(Data to use Opens)
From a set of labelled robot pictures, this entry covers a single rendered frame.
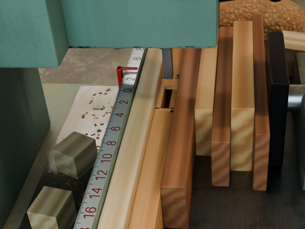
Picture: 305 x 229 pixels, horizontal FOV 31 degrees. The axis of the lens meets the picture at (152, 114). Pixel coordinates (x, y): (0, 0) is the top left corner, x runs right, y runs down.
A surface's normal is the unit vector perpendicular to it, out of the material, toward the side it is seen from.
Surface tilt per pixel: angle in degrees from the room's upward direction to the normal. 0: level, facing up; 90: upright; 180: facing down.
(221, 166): 90
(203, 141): 90
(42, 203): 0
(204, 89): 0
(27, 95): 90
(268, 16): 41
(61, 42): 90
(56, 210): 0
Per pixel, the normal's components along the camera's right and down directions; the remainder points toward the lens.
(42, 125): 0.99, 0.02
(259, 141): -0.13, 0.59
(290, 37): -0.07, -0.81
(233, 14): -0.22, -0.29
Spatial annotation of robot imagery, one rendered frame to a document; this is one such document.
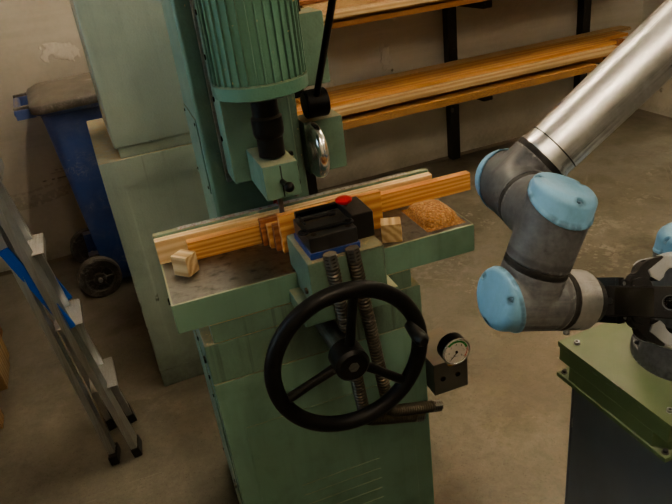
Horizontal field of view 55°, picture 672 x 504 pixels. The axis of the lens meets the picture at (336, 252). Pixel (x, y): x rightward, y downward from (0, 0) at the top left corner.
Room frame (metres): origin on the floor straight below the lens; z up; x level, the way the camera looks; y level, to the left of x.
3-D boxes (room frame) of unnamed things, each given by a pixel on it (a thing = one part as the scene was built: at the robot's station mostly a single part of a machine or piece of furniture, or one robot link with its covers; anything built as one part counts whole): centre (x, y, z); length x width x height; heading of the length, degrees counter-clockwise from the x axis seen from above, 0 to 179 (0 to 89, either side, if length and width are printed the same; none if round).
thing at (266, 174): (1.23, 0.10, 1.03); 0.14 x 0.07 x 0.09; 16
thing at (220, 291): (1.12, 0.03, 0.87); 0.61 x 0.30 x 0.06; 106
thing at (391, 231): (1.13, -0.11, 0.92); 0.04 x 0.03 x 0.04; 85
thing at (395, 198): (1.24, -0.01, 0.92); 0.62 x 0.02 x 0.04; 106
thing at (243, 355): (1.33, 0.13, 0.76); 0.57 x 0.45 x 0.09; 16
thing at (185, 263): (1.10, 0.29, 0.92); 0.04 x 0.03 x 0.04; 59
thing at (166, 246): (1.24, 0.06, 0.93); 0.60 x 0.02 x 0.05; 106
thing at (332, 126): (1.43, 0.00, 1.02); 0.09 x 0.07 x 0.12; 106
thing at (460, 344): (1.08, -0.21, 0.65); 0.06 x 0.04 x 0.08; 106
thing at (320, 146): (1.37, 0.01, 1.02); 0.12 x 0.03 x 0.12; 16
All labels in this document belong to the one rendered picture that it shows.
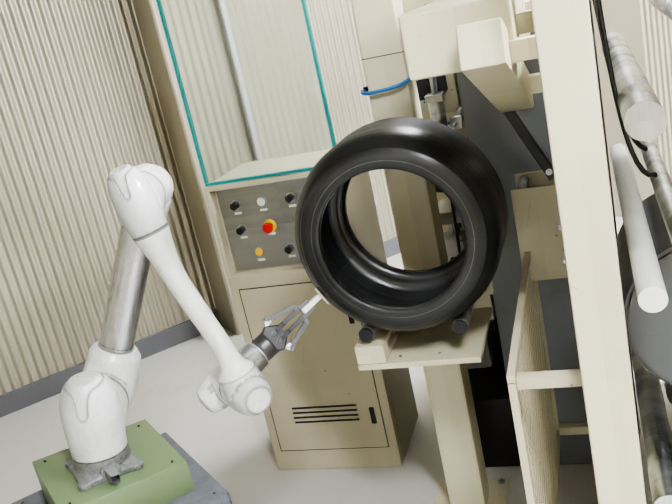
(Data to use Closes)
Assigned task
Quote the records above exactly, from the first line through the line containing "(56, 210): 0", and leave out the pictures.

Answer box
From a set of labelled robot pictures, this entry covers a single rendered frame.
Picture: 305 x 229 pixels, horizontal FOV 31 degrees. The axis of the lens meets the picture at (152, 114). Pixel coordinates (x, y): (0, 0) is the top left corner, x runs right, y runs down.
A surface's normal is the unit vector perpendicular to it, out of the material, toward the side it is seen from.
Surface tilt per pixel: angle in degrees from the room's upward direction to the normal. 0: level, facing up; 90: upright; 180: facing down.
(221, 166): 90
(203, 141): 90
(42, 203): 0
(204, 89): 0
(27, 95): 90
(268, 16): 41
(61, 42): 90
(56, 210): 0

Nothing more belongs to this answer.